Action item: Which lines of the material contain the word "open"? Show each one.

Data extract:
Start of Block

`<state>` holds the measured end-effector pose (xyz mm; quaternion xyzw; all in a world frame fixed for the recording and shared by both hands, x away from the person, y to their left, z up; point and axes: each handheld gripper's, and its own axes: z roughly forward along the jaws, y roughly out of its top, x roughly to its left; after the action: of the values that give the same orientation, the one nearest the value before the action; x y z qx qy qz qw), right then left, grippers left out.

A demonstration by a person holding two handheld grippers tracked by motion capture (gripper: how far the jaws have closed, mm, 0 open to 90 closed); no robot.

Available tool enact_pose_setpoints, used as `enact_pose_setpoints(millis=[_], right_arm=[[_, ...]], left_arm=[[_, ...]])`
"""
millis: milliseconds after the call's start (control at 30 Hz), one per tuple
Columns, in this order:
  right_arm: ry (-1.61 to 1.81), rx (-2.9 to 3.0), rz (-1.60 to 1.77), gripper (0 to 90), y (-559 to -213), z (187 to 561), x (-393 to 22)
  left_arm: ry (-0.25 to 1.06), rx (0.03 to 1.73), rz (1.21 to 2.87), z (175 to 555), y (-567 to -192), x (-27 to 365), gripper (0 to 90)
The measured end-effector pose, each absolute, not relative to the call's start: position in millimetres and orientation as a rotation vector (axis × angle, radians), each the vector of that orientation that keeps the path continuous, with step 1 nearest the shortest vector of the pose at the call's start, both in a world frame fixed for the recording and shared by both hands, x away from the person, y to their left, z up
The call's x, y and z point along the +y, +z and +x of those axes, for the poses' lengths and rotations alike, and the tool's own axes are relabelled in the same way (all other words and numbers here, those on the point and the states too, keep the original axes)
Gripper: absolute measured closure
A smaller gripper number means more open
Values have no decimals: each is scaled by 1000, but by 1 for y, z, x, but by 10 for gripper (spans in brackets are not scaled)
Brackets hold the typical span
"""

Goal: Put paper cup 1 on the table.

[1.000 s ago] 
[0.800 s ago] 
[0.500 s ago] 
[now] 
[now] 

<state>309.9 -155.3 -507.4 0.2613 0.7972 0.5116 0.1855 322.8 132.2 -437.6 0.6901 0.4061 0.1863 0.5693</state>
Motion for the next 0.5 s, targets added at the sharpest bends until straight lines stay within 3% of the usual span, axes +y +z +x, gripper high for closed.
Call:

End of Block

Answer space:
A demonstration by a person holding two handheld grippers tracked by motion capture (gripper: how far the jaws have closed, mm, 0 open to 90 closed); no robot.
A smaller gripper number means more open

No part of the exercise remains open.